E poi improvvisamente il grande burattinaio diventa un vecchio amico

10 dicembre 2011

Da Oggi.

P.s. Io non c’ero arrivato subito al gioco di parole dritto-sveglio/dritto-tennis. Pensavo che dritto, in quel senso lì, si potesse usare solo per Gancio del Topolino.

Vi magnate il sapone

9 dicembre 2011

I quotidiani hanno sviluppato un nuovo tipo di articolo di costume: ogni volta che catturano un camorrista vanno a intervistare un vicino di casa del boss arrestato che non s’è mai accorto di nulla, un negoziante che scappa davanti alle telecamera, un pensionato che urla appena in piedi da una panchina che quel boss è un santo e faceva mangiare tutta la città, un gruppo di ragazzini che si accalcano come ci fosse Luigi Necco e difendono il boss con lo stesso spirito con cui i ragazzini di ogni altra parte del mondo difenderebbero chi per loro rappresenta l’anti-sistema (solo che lì c’è un boss e non i Sex Pistols), e per ultimo il parroco del paese. C’è sempre l’intervista al parroco del paese e qualsiasi cosa dica è uno scandalo. E i commenti ironici sull’esotismo di questi pezzenti di Casapesenna nel migliore dei casi simili a quel vecchio pezzo di Giù la testa. Una mezza battuta su Equitalia fa (giustamente) scandalo ma si può tranquillamente proporre di deportare la cittadinanza di Casapesenna (come propone il Corriere) o di passarla al napalm. Questo fa ridere. E’ condiviso.

Registi porno

8 dicembre 2011

Ma la quantità di gente che arriva su questo blog cercando “registi porno”…non lo sapevo che il porno d’autore avesse tanti fan.

Popolari

7 dicembre 2011

Anche dal barbiere invece di lamentarsi di Ranieri o Allegri oggi mi dicevano che è uno scandalo che la Rai non abbia trasmesso la diretta di Monti. E’ molto triste constatare che ormai il numero di esperti di palinsesti televisivi ha superato il numero di allenatori di calcio.

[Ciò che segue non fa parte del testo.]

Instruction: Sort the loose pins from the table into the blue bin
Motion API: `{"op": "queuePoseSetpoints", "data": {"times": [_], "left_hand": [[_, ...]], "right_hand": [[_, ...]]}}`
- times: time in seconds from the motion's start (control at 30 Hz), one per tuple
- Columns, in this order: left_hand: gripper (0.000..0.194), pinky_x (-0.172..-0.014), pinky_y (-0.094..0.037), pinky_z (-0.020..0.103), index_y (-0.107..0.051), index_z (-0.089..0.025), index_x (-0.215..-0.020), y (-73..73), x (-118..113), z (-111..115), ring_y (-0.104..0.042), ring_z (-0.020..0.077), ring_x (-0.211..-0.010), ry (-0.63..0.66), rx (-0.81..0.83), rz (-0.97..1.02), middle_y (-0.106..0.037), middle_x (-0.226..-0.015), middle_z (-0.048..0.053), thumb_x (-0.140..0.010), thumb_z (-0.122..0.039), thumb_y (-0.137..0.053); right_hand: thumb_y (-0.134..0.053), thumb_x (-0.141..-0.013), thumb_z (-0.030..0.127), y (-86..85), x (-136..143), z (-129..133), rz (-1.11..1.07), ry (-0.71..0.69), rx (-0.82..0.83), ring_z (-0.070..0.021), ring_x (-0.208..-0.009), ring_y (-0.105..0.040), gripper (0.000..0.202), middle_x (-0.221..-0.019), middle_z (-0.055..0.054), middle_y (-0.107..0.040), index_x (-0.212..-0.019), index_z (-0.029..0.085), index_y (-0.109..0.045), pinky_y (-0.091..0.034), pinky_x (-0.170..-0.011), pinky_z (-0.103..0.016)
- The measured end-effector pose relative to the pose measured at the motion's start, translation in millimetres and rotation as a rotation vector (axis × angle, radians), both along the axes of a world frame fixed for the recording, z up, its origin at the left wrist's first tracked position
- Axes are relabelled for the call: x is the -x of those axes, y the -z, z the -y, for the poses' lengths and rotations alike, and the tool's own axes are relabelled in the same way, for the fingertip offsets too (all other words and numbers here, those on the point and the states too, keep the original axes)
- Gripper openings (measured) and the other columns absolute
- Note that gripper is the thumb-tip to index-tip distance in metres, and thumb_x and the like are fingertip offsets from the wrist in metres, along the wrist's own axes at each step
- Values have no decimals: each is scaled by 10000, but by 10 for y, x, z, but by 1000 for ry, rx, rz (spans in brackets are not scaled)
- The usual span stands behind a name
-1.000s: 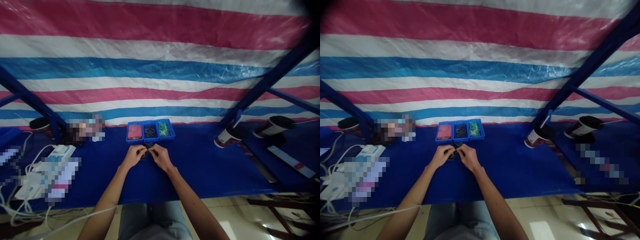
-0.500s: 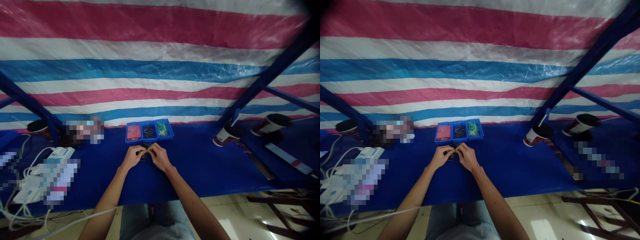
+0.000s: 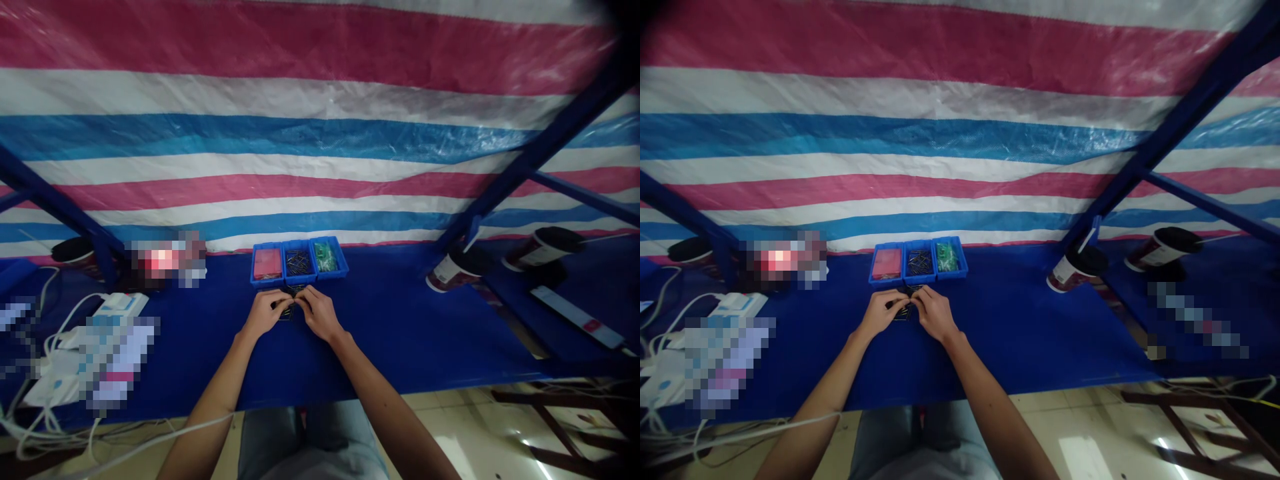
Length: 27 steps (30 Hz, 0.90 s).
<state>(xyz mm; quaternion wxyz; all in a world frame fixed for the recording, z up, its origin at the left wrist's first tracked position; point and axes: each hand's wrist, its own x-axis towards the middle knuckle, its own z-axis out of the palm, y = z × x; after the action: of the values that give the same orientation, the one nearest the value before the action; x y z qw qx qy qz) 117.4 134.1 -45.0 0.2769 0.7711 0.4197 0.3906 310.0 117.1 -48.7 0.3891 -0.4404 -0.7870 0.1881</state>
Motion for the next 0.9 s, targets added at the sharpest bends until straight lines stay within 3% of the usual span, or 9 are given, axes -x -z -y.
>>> {"op": "queuePoseSetpoints", "data": {"times": [0.47, 0.67, 0.9], "left_hand": [[202, -603, -418, 225, -743, -152, -823, -16, 1, -2, -545, 114, -586, -5, 0, 0, -648, -684, 18, -919, -285, -626], [205, -622, -432, 234, -740, -153, -833, 12, 12, -14, -573, 129, -615, -17, 7, 8, -668, -713, 32, -925, -289, -616], [226, -604, -427, 229, -744, -152, -827, 17, 16, -14, -559, 120, -589, -16, -4, -6, -647, -672, 22, -925, -313, -619]], "right_hand": [[-399, -1052, 303, -1, -2, -8, 61, 51, 37, -146, -715, -579, 288, -827, -21, -600, -852, 211, -585, -400, -669, -250], [-537, -997, 318, -19, -12, 7, -23, -12, 40, -158, -746, -605, 165, -881, -27, -632, -1113, 232, -616, -440, -677, -255], [-492, -1011, 232, 55, -11, -22, -66, -30, 34, -161, -863, -649, 173, -982, -41, -661, -1036, 235, -663, -478, -780, -260]]}}
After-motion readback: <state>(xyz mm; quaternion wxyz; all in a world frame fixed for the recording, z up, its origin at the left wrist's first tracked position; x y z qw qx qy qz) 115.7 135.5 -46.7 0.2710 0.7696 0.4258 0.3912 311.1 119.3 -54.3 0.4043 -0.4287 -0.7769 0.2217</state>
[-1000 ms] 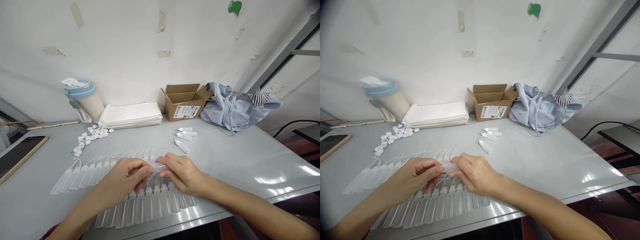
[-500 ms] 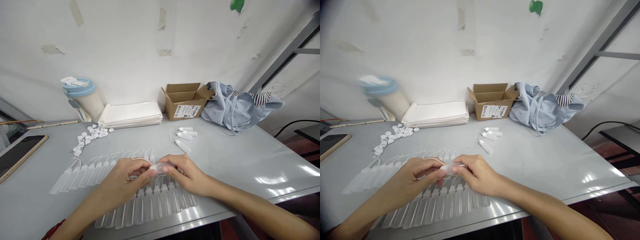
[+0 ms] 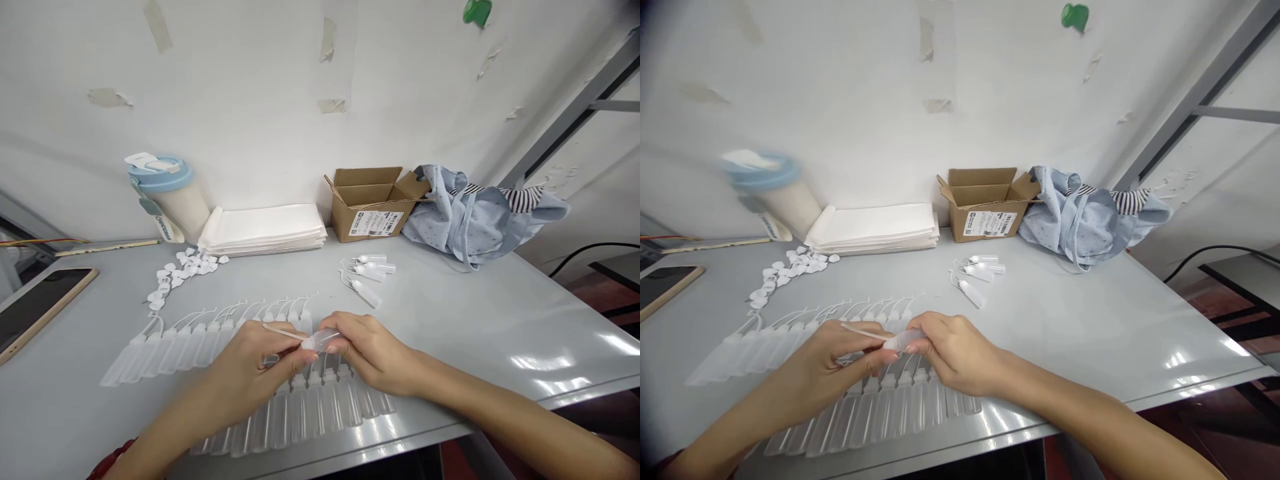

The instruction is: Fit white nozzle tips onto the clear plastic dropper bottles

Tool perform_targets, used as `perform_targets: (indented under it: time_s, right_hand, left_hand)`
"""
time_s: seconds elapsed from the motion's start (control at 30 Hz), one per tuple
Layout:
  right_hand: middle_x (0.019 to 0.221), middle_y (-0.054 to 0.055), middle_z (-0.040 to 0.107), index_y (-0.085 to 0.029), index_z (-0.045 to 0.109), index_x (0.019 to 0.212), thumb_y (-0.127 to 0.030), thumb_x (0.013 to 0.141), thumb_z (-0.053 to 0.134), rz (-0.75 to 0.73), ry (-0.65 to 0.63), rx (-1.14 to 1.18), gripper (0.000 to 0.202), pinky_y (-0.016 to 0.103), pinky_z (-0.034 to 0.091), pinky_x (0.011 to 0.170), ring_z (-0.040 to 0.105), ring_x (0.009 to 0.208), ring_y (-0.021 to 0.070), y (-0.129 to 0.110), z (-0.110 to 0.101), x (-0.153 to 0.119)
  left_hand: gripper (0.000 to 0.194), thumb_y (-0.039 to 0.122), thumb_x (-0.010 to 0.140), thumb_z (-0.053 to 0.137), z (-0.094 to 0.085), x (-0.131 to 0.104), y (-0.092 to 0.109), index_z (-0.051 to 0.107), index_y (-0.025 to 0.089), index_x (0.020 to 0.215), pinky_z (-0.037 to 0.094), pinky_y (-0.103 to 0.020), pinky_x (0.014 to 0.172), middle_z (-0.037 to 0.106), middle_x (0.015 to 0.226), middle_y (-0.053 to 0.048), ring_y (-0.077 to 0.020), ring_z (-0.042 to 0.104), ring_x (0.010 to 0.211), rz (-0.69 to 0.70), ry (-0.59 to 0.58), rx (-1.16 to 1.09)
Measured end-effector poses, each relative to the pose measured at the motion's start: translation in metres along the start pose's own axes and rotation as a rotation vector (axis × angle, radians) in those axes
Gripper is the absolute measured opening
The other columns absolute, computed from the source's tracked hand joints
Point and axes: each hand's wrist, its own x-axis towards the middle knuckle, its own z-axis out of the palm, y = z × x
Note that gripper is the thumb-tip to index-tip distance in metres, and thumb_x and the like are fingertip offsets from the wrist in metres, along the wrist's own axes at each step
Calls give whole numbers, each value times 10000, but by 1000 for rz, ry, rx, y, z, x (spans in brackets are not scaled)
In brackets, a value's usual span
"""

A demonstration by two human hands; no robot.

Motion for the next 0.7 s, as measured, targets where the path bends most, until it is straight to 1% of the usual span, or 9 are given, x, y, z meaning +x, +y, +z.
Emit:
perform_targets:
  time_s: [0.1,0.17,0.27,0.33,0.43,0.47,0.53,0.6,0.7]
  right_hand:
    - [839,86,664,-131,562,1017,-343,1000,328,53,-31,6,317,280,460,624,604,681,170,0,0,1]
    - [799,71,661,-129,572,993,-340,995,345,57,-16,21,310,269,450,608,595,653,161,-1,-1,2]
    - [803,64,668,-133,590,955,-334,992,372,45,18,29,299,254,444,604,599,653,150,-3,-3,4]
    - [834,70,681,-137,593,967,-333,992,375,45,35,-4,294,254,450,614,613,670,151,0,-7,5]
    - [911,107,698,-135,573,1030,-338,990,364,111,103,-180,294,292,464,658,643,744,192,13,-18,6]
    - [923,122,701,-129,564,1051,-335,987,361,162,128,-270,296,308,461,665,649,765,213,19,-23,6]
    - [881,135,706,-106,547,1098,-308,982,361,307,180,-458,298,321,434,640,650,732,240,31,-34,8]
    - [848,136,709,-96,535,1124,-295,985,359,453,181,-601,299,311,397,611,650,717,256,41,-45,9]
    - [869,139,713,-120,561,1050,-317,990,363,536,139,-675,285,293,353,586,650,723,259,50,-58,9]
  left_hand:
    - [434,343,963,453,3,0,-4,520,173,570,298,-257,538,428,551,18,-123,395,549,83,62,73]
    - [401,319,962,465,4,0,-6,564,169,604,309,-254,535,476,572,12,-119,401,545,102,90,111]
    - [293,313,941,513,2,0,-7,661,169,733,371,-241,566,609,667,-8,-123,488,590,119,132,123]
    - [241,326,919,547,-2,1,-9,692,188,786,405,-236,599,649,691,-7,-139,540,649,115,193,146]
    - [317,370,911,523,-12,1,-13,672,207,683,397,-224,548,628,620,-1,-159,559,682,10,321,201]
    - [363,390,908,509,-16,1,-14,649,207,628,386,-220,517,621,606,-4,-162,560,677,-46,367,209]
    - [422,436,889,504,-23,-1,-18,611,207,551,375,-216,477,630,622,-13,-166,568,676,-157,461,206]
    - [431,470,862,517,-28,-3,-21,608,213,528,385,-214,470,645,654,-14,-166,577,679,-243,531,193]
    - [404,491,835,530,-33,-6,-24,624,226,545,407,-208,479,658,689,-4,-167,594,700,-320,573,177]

Dimmi se non ora quando quando/2

2 dicembre 2011

Secondo Repubblica Milano di oggi, il 60% dei bambini dall’anno prossimo pagherà seicentottantaeuro di asilo nido all’anno. E’ una cifra mostruosa. Un aumento di circa 230 euro in un anno. Da una cifra di partenza (465) che per molti era già alta. Con quale faccia potremo parlere ancora di favorire l’occupazione femminile e il ritorno al lavoro dopo la maternità e la maternità stessa e il diritto alla scuola con cifre del genere? Basta davvero mettere le bandiere di partito alle manifestazioni per l’emancipazione femminile e stracciarsi le vesti per il ministro Carfagna per fare la cosa giusta? Un intervento del genere non è più deflagrante di centomila zizze in tivvù?